La decisión más reciente de la Corte Suprema de los Estados Unidos reactivó las redadas móviles en Los Ángeles, permitiendo a agentes federales detener a personas simplemente por su apariencia, idioma o tipo de empleo, sin necesidad de una sospecha razonable. En un fallo de seis contra tres, la mayoría conservadora levantó las restricciones judiciales previas e hizo posible que el perfil racial vuelva a ser argumento para detener a alguien en la vía pública. La jueza Sonia Sotomayor, junto con Kagan y Brown Jackson, señaló que esta medida constituye una violación flagrante a la Cuarta Enmienda y que en adelante ciudadanos y residentes podrán ser acosados por su origen étnico o por hablar español con acento. Organizaciones como la ACLU advirtieron que el fallo es “peligroso” porque impone un régimen de “papers-please” para quienes parezcan latinos, y UnidosUS sostuvo que la decisión erosiona la confianza ciudadana y normaliza la discriminación.
El contexto no es menor. Tan solo en 2024 se realizaron más de 142,000 detenciones migratorias en Estados Unidos, y el operativo más reciente de ICE en Texas detuvo a 822 personas en una sola semana, la mayoría con antecedentes. En California, donde vive casi el 27 % de su población de origen inmigrante (10.5 millones de personas), más de 4 millones son mexicanos. Con este fallo, millones de personas que sostienen la economía local y nacional quedan a merced de un criterio tan frágil como la apariencia. Naciones Unidas, a través del Pacto Internacional de Derechos Civiles y Políticos, es clara: “nadie será sometido a detención o prisión arbitraria”. Lo que dicta la Corte Suprema va en sentido opuesto a lo que el derecho internacional establece como principios básicos.
México no puede permanecer en silencio. En 2024, nuestro país recibió más de 63,000 millones de dólares en remesas, y Michoacán encabezó la lista con 6,052 millones de dólares, seguido por Jalisco y Guanajuato. Tan solo Morelia captó más de 650 millones de dólares en 2023, lo que equivale a un promedio mensual de 54 millones. Ese flujo económico proviene de los mismos migrantes que hoy son perfilados y criminalizados en las calles de Los Ángeles, Houston o Chicago. Resulta paradójico que quienes sostienen la economía nacional con su trabajo duro sean tratados como sospechosos en el país donde generan esa riqueza.
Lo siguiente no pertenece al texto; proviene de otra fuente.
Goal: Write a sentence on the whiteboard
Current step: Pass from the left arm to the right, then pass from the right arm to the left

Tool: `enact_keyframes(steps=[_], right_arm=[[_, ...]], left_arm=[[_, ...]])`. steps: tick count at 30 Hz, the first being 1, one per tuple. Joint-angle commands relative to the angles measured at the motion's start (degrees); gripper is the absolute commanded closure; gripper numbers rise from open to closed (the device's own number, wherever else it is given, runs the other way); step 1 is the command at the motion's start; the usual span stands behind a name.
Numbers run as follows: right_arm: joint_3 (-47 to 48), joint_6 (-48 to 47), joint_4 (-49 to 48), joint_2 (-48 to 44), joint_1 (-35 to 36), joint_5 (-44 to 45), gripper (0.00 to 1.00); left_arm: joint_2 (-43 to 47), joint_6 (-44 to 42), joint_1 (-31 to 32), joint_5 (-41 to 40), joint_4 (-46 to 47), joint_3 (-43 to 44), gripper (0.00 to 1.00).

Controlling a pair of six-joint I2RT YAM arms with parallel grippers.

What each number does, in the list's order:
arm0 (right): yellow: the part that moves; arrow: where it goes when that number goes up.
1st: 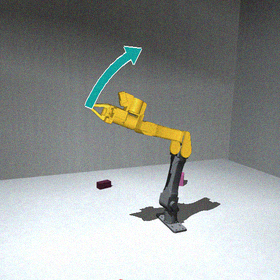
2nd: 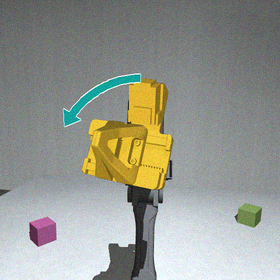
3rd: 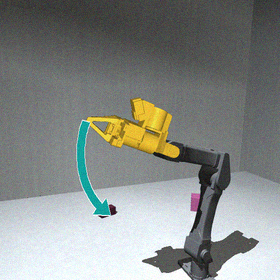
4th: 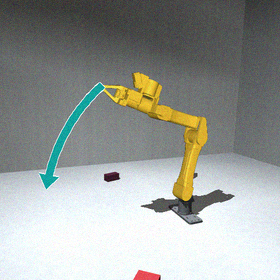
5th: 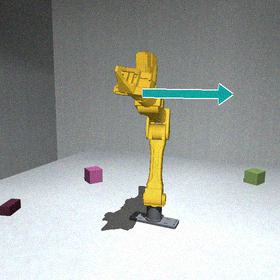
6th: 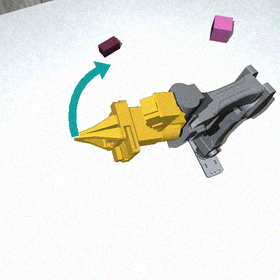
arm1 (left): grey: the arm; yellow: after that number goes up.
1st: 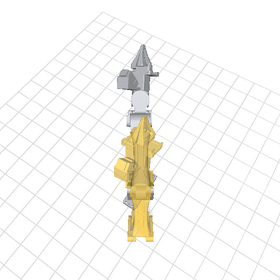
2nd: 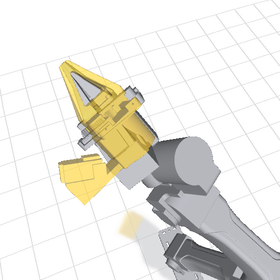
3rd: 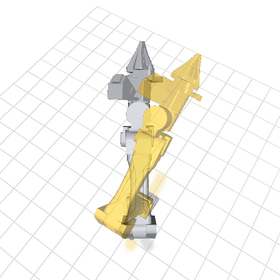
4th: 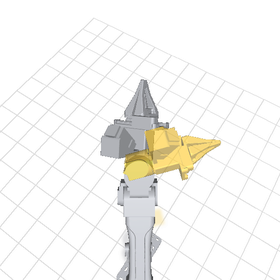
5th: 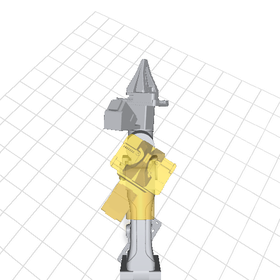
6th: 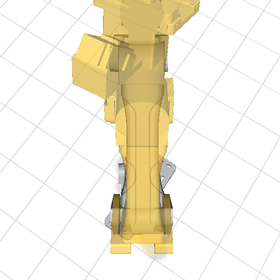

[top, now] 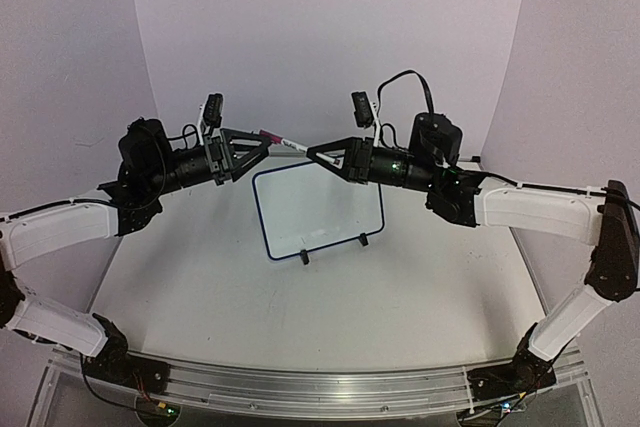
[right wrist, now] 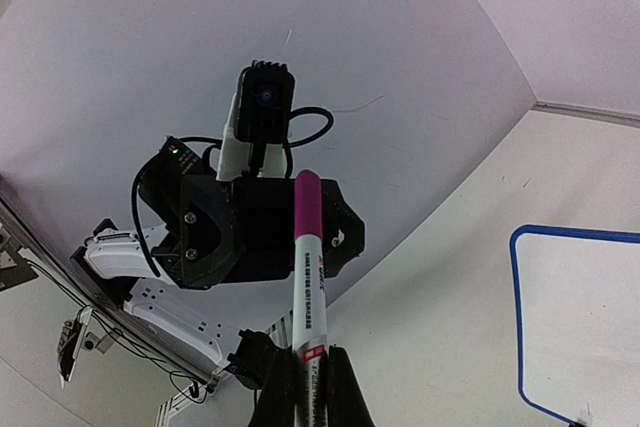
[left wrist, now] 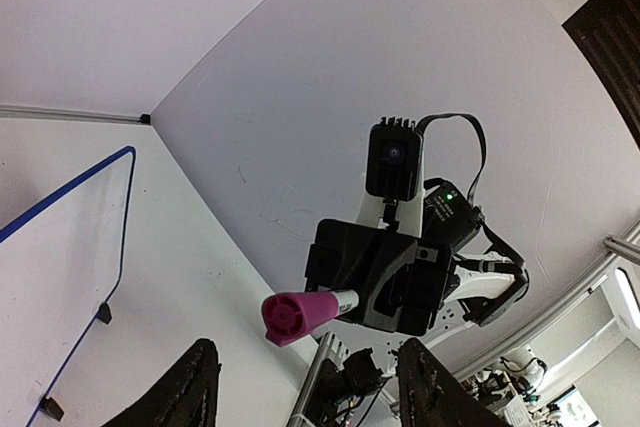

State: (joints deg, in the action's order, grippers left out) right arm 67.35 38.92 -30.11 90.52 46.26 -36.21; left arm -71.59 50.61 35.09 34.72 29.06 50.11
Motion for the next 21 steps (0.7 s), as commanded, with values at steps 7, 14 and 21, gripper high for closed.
enact_keyframes(steps=[7,14,21], right_arm=[[0.93,-1.23,1.07,-1.44,0.08,-2.53,1.00],[1.55,-2.26,3.35,-1.40,0.10,-3.67,1.00],[2.01,-2.75,3.92,-1.15,0.14,-4.09,1.00]], left_arm=[[1.81,-3.17,0.08,-1.60,-0.90,2.90,0.37],[-0.20,-1.61,0.06,-1.08,0.94,3.39,0.48],[-1.89,-0.16,0.06,0.59,2.31,3.80,0.74]])
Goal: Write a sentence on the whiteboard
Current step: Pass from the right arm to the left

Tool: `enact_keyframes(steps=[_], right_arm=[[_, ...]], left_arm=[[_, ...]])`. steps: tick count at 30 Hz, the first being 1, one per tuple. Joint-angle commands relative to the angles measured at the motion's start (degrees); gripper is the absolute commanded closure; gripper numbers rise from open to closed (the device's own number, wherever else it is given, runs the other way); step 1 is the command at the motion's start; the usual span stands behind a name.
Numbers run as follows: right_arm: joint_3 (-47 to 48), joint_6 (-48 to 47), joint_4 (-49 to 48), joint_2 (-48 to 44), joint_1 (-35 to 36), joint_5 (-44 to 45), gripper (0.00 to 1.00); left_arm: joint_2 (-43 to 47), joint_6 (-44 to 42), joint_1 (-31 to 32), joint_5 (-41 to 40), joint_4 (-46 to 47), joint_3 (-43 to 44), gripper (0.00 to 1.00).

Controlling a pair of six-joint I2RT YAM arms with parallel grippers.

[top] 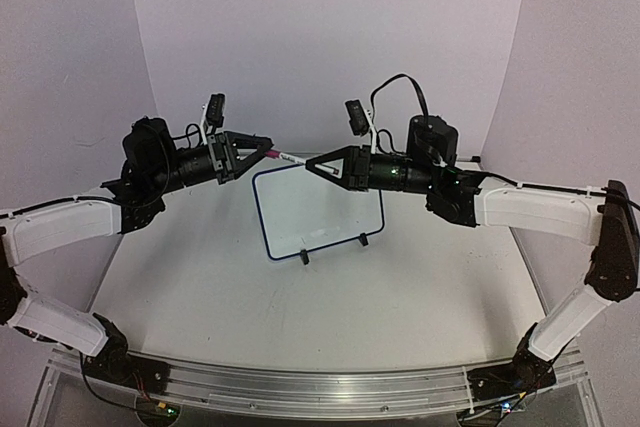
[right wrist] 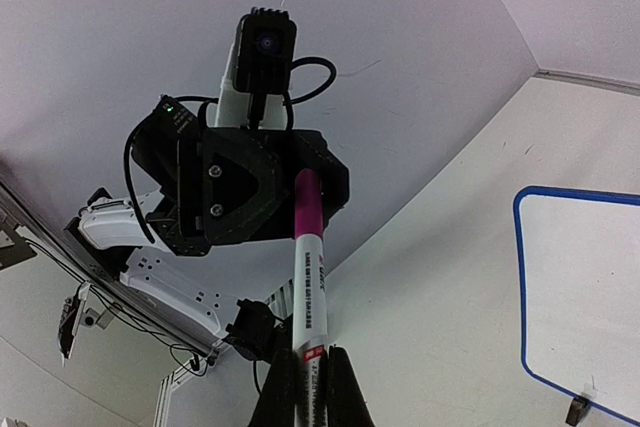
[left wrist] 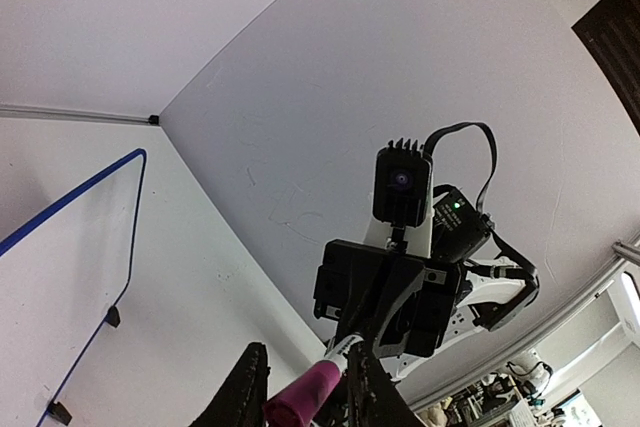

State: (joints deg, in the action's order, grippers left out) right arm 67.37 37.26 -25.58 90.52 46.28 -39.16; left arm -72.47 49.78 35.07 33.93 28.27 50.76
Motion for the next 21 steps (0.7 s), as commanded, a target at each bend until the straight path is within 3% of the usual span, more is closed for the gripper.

En México son pocos los políticos que se pronuncian con claridad sobre este tema. Hay excepciones que vale la pena mencionar, como el caso de un alcalde que sí ha mostrado interés en la agenda binacional y en los migrantes: Alfonso Martínez, en Morelia. Su postura no impacta en las autoridades americanas, pero es un recordatorio de que desde lo local también se pueden impulsar políticas de apoyo y tender puentes hacia la diáspora.
Mientras tanto, en Los Ángeles se escribe otra narrativa. Colectivos como el Consejo de Federaciones Mexicanas en Norteamérica (COFEM), encabezado por Francisco Moreno, y el Comité Mexicano Cívico Patriótico, dirigido por la maestra y ex diputada federal michoacana María Elena Serrano, encarnan el verdadero rostro de la resistencia. COFEM agrupa a más de 30 federaciones y clubes en California, Nevada, Utah y Arizona, promoviendo programas de educación, salud y participación cívica que empoderan a la comunidad. El Comité Cívico Patriótico sostiene la identidad mexicana en suelo estadounidense a través de actos cívicos, apoyo comunitario y organización cultural. Son ellos, con sus redes, los que le dan a la comunidad no solo voz, sino dignidad.
Un ejemplo palpable de esa fuerza es el Desfile de la Independencia en East L.A., el segundo más grande de México después del de la Ciudad de México. Con más de 20,000 asistentes cada año y la participación de más de 100 organizaciones, escuelas y clubes de migrantes, este evento no es únicamente un festejo: es un acto de resistencia cultural y un recordatorio de que la mexicanidad trasciende fronteras. Allí, en medio de un clima de redadas y hostigamiento, ondea la bandera como símbolo de pertenencia y de orgullo.
El contraste es claro. De un lado, tribunales que legitiman la persecución. Del otro, comunidades organizadas que defienden sus raíces con trabajo, cultura y resistencia. Y en medio, la obligación moral y política de México de no dar la espalda. Porque el problema no es la migración, el problema es cómo se criminaliza lo que en realidad es esfuerzo, identidad y aporte.